Segment Open

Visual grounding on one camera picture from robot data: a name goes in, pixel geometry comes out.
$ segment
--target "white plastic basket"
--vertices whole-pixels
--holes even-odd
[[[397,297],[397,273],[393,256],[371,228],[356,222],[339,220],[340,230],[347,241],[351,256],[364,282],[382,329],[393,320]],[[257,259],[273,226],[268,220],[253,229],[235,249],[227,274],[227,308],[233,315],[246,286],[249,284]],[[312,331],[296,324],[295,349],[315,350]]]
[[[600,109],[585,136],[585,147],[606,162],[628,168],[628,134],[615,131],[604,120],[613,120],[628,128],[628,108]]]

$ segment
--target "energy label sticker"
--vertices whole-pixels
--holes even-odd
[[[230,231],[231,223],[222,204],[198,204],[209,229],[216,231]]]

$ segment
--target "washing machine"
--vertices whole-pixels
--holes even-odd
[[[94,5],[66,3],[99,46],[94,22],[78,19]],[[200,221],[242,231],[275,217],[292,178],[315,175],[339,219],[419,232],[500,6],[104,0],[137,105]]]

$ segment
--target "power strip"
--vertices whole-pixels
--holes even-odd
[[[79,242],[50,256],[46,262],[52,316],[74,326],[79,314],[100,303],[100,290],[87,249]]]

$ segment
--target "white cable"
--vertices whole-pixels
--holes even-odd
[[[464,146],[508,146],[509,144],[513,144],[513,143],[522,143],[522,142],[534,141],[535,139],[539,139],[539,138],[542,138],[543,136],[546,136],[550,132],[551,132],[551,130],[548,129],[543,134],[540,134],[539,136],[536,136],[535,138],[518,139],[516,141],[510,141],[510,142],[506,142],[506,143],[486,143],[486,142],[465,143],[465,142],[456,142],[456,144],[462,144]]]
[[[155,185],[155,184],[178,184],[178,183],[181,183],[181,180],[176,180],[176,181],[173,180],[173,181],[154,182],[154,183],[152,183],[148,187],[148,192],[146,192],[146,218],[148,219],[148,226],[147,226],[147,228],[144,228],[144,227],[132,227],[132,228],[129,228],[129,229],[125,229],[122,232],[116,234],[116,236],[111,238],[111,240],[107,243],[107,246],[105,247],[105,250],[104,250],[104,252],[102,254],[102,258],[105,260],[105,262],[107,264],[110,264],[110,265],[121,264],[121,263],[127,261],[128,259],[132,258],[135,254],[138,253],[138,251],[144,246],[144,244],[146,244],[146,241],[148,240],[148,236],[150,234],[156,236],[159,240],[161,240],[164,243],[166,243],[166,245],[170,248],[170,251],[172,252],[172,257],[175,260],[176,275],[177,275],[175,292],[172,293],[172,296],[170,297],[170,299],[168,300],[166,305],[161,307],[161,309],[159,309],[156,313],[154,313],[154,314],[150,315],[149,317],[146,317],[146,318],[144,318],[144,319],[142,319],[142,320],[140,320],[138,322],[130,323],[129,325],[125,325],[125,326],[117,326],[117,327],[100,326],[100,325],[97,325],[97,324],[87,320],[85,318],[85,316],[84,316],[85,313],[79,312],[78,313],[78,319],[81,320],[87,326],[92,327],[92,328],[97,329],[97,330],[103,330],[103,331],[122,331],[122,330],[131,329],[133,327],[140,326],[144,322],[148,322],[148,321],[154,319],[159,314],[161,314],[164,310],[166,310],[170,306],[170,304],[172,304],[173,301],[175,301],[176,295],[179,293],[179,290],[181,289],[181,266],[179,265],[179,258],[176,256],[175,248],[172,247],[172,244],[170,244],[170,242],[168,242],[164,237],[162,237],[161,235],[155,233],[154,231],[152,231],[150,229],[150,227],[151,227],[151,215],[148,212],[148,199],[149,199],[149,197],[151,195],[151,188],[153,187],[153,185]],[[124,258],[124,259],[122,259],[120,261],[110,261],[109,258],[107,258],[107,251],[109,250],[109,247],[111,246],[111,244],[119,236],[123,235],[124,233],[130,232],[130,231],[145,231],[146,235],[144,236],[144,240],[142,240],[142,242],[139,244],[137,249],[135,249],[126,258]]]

Segment Closed
Segment Open

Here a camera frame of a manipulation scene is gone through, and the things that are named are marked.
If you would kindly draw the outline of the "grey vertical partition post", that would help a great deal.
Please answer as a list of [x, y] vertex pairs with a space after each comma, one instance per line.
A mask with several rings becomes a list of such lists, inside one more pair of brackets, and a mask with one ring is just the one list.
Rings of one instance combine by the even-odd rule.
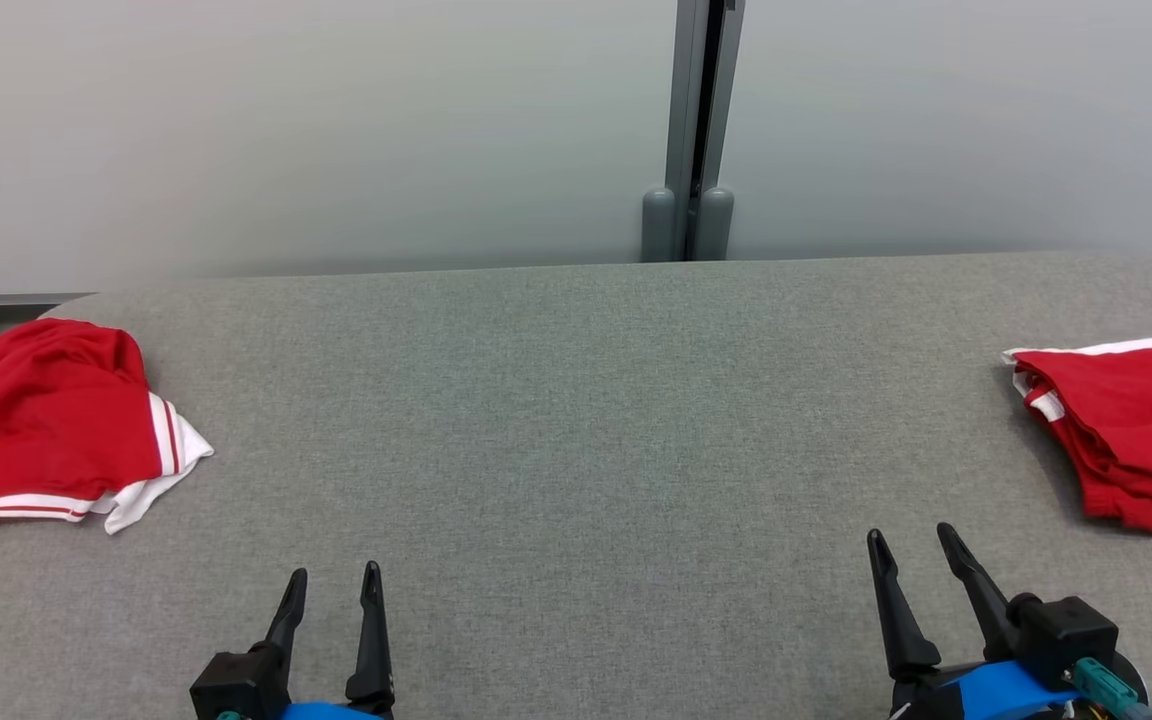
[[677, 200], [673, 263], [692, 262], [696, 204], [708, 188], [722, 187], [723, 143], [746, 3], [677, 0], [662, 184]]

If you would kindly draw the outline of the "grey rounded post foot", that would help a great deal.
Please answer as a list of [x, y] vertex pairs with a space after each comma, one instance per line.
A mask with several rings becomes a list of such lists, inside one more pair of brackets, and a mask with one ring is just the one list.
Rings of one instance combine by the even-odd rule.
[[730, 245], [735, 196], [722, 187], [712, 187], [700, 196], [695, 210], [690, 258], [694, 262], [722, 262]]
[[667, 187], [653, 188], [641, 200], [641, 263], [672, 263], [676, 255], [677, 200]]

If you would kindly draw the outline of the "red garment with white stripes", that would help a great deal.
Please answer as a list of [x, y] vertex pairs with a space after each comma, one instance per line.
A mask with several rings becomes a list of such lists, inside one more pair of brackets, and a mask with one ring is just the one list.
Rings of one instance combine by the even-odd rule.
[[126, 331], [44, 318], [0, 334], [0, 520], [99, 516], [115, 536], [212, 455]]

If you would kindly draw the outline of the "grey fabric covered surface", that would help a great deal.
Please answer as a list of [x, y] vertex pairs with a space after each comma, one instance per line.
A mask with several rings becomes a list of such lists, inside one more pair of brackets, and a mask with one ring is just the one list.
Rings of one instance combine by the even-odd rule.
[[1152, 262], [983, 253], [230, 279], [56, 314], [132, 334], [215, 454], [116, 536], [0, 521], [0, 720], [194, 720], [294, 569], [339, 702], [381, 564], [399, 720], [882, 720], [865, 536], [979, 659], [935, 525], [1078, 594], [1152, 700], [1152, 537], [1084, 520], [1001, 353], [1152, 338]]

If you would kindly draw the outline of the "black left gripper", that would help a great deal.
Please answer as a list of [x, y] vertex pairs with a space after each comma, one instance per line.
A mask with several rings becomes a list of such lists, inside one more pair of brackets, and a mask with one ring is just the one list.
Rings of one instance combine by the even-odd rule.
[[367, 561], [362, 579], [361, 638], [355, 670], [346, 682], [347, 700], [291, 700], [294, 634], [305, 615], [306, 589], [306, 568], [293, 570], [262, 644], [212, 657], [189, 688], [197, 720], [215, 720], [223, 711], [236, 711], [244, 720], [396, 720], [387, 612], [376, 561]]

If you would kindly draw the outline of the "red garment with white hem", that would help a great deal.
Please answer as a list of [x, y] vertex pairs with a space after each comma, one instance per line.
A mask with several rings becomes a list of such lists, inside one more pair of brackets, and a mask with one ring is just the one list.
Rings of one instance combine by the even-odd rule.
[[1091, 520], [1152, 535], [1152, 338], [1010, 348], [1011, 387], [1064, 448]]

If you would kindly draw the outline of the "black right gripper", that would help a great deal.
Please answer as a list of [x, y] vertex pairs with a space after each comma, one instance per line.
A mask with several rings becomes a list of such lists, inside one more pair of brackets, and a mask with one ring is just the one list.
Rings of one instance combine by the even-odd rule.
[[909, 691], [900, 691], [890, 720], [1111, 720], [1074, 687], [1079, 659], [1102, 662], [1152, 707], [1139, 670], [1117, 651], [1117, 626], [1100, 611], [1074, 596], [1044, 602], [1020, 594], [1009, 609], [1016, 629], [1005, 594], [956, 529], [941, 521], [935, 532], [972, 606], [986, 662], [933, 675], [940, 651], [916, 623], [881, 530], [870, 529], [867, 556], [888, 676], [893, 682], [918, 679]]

Segment Closed

* Exercise brief
Lines holding the string "gripper" must be copied out of the entries above.

* Solution
If you would kindly draw the outline of the "black left gripper", that would help a great deal.
If you would kindly draw the outline of the "black right gripper", that would help a great deal.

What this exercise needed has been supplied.